◆ **DESCRIPTION OF THE TASK**
Copy the lines of the data below exactly, starting at the first and stopping after the line that contains "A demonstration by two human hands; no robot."; include no pictures.
|---|
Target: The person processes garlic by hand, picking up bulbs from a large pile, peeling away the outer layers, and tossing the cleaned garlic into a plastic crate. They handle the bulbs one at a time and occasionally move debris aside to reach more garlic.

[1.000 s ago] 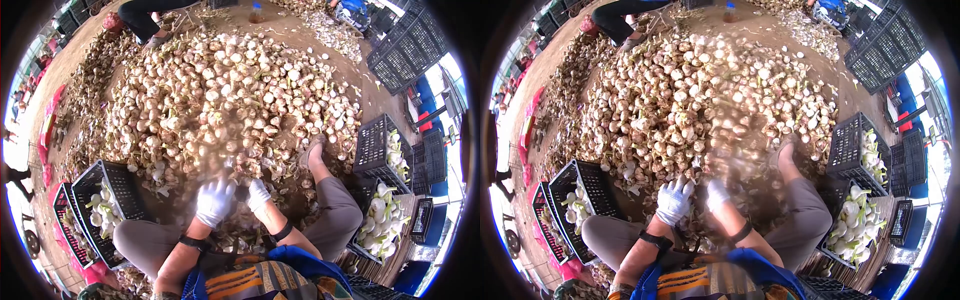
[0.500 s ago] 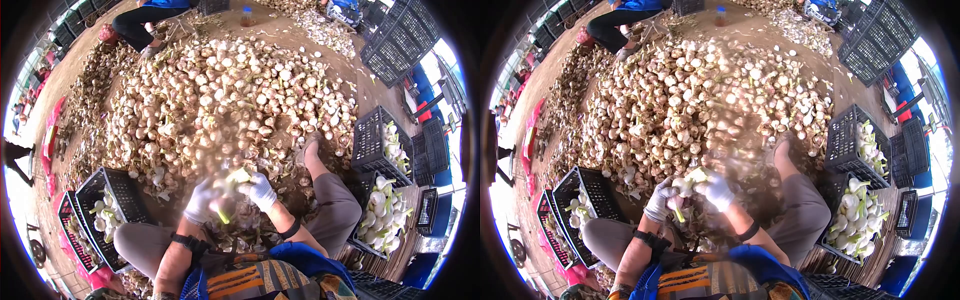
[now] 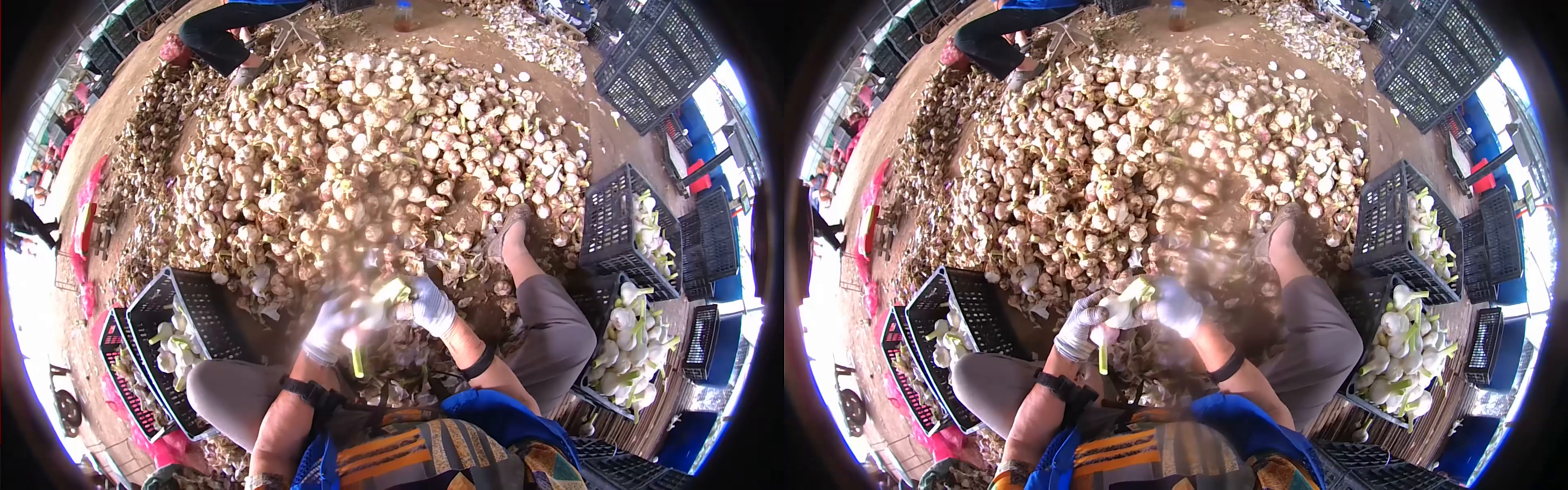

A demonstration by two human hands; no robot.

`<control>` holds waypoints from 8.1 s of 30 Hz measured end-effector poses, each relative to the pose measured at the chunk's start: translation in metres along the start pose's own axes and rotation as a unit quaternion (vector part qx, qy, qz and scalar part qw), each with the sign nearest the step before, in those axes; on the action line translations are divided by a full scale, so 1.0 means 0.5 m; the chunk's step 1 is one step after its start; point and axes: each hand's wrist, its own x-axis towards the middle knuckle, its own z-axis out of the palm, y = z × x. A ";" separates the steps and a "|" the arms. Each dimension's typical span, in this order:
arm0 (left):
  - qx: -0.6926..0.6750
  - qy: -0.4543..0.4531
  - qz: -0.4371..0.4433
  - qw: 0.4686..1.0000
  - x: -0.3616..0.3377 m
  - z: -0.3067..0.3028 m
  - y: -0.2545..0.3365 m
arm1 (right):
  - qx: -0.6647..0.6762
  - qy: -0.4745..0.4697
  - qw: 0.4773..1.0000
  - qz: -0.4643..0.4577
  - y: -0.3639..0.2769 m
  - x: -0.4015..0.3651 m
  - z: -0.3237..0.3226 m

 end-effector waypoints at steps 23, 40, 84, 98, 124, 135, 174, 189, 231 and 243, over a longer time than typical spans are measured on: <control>0.183 0.141 0.136 0.963 0.022 0.054 -0.011 | 0.196 0.116 0.971 -0.066 -0.002 0.001 -0.003; -0.048 -0.140 0.104 0.984 -0.016 0.070 0.076 | 0.064 0.248 0.967 -0.006 0.178 0.024 -0.233; 0.286 0.277 0.055 0.916 0.103 -0.062 -0.064 | 0.303 0.248 0.913 -0.117 0.005 -0.022 -0.075; 0.092 0.295 0.108 0.945 0.153 -0.078 -0.089 | 0.133 0.225 0.932 -0.252 -0.079 -0.085 -0.117; 0.538 0.136 0.002 0.832 0.062 -0.056 -0.023 | -0.588 -0.230 0.765 0.128 0.434 0.016 -0.043; 0.559 0.145 0.029 0.816 0.055 -0.029 -0.015 | -0.637 0.231 0.684 0.270 0.301 -0.028 -0.209; 0.654 0.048 0.404 0.638 0.045 0.020 -0.062 | 0.224 0.195 0.952 -0.079 0.150 0.051 -0.018; 0.226 0.086 0.208 0.948 0.022 0.040 -0.018 | 0.093 0.154 0.974 -0.135 0.125 0.045 -0.007; 0.320 0.169 0.301 0.882 0.007 0.086 -0.010 | 0.000 0.300 0.954 0.001 0.110 0.053 -0.019; 0.577 -0.190 0.055 0.792 -0.036 0.071 -0.024 | 0.271 0.304 0.911 0.059 0.073 0.048 -0.077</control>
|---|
◆ **EXPECTED ANSWER**
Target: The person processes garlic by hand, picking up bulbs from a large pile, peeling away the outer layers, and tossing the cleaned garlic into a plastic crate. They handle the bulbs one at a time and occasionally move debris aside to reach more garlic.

[1.000 s ago] 
[0.500 s ago] 
[now] 

A demonstration by two human hands; no robot.

What came before makes up the full response.